Date of Award


Degree Name

PhD Leadership Studies

Dissertation Committee

Christopher B. Newman, PhD; Zachary G. Green, PhD; Craig M. Elliott II, PhD


bell hooks, Higher Education, Leadership, Student Affairs, Teaching to Transgress, Transgressive Teaching


Transgressive teaching can have a substantive and transformative impact on the experiences of students in primary, secondary, and higher education classrooms. Transgressive teaching is exemplified by the engaged pedagogy outlined by bell hooks in the seminal work Teaching to Transgress, in which teachers seek to engage spaces of learning in deeper and more holistic ways. Scholars have theorized transgressive teaching, when implemented by student affairs professionals, can have similar effects on the experiences of students, especially those from identity groups which have historically been marginalized in higher education. However, there is a limited understanding of the experiences of student affairs professionals learning and applying these concepts to their practice.

This study used a qualitative phenomenological approach, augmented by modified grounded theory, to understand deeper connections between the experiences of nine student affairs professionals who identify as White, heterosexual, and male; work in a variety of functional areas and institution types; and have varying levels of experience in the field. Using a purposive sampling approach, data was collected in four stages via an initial interview with each participant, the collection of journal entries kept by participants while reading Teaching to Transgress, a second interview of participants immediately after their reading, and a final interview of participants three to six weeks after their reading. Data was analyzed using an In Vivo coding approach. The findings of this study address three major areas: (a) putting theory into practice, (b) identity salience, and (c) leadership.
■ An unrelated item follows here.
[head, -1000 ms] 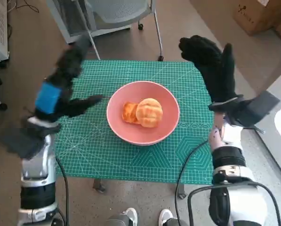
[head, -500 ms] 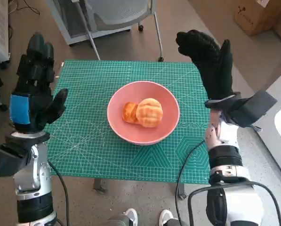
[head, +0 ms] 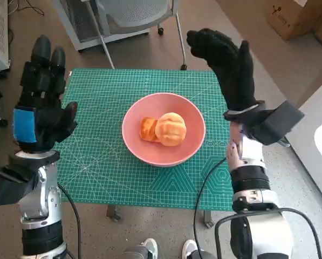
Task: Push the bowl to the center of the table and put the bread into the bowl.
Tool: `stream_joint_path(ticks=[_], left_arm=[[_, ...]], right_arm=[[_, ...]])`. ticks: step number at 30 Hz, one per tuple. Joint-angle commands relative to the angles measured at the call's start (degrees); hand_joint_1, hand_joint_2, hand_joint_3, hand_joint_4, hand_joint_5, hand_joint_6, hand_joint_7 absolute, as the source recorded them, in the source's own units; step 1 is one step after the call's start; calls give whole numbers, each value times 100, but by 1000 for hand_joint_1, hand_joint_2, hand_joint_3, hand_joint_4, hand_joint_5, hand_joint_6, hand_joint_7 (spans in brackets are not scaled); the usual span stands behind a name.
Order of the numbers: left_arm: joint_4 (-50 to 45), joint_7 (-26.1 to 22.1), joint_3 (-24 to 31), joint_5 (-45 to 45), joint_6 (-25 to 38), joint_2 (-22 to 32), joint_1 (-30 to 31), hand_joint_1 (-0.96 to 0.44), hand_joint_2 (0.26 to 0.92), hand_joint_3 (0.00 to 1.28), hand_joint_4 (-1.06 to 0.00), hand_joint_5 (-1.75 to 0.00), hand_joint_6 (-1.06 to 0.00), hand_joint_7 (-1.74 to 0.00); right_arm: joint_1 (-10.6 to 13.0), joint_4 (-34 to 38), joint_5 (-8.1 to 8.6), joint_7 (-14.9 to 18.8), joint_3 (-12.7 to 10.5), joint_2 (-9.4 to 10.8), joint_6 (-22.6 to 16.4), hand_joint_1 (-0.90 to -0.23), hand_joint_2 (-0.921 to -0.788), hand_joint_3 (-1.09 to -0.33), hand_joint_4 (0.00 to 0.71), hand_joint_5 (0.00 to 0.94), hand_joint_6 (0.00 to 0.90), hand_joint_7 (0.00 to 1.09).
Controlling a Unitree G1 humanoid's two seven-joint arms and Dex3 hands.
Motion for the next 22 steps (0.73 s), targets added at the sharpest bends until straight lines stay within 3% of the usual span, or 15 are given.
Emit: stream_joint_path(ticks=[1, 22], left_arm=[[-91, -73, -63, -126, 108, 68, -112, -743, 921, 387, -85, -13, -137, -60], [-228, -545, -336, -422, 684, 186, -261, -709, 921, 336, -57, 0, -93, -73]], right_arm=[[184, -43, -78, -53, 61, -42, 97, -703, -921, -685, 263, 0, 364, 0], [350, -279, 158, 193, -24, -220, 277, -696, -921, -673, 265, 2, 366, 2]])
The findings of this study hold significance for higher education and student affairs. First, findings reflect ways transgressive teaching helps White, heterosexual, male student affairs professionals with multiple dominant group identities examine those identities’ impact on practice. Second, the findings illuminate ways transgressive teaching can be incorporated into professional training in graduate school and professional development programs for White, heterosexual, male student affairs professionals. Finally, the findings explore how these experiences can contribute to White, heterosexual, male student affairs professionals understanding and practicing leadership.